Given information |
####################

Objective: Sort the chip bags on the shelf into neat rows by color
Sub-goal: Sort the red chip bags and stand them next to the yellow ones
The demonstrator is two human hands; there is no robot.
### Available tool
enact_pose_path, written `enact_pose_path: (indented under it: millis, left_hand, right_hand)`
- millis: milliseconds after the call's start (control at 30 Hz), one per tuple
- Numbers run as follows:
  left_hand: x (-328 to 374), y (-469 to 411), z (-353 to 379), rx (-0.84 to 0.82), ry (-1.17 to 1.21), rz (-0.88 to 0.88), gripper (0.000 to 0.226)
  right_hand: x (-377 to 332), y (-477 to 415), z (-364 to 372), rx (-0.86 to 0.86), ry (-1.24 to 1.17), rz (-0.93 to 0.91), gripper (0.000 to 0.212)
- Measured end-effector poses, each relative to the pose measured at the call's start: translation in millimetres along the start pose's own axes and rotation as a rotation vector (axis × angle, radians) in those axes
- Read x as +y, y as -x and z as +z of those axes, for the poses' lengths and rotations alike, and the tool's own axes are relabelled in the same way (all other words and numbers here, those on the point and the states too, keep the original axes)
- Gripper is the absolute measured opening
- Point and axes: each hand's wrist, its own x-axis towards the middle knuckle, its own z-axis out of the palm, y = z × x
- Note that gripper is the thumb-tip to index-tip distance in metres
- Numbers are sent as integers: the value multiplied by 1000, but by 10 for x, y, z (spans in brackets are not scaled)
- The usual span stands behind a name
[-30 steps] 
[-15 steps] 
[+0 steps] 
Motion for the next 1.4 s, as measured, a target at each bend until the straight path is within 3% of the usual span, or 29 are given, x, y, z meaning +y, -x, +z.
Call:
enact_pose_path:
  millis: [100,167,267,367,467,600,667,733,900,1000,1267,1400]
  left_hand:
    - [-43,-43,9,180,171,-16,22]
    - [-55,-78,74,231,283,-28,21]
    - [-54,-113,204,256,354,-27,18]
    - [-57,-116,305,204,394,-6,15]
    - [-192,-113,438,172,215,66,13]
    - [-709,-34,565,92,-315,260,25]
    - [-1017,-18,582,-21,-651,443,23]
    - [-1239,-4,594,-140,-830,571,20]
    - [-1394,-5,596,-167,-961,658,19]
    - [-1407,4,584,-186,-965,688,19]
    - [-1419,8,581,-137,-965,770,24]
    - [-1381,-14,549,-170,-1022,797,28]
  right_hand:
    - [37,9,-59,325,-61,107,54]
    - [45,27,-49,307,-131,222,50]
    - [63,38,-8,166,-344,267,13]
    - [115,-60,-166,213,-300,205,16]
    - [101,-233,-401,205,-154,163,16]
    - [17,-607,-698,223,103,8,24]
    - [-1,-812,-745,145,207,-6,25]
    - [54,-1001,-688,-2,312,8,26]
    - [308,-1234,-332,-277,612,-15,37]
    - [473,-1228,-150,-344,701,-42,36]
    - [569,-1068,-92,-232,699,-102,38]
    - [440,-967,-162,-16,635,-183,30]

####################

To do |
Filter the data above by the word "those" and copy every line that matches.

Expected output |
- Measured end-effector poses, each relative to the pose measured at the call's start: translation in millimetres along the start pose's own axes and rotation as a rotation vector (axis × angle, radians) in those axes
- Read x as +y, y as -x and z as +z of those axes, for the poses' lengths and rotations alike, and the tool's own axes are relabelled in the same way (all other words and numbers here, those on the point and the states too, keep the original axes)

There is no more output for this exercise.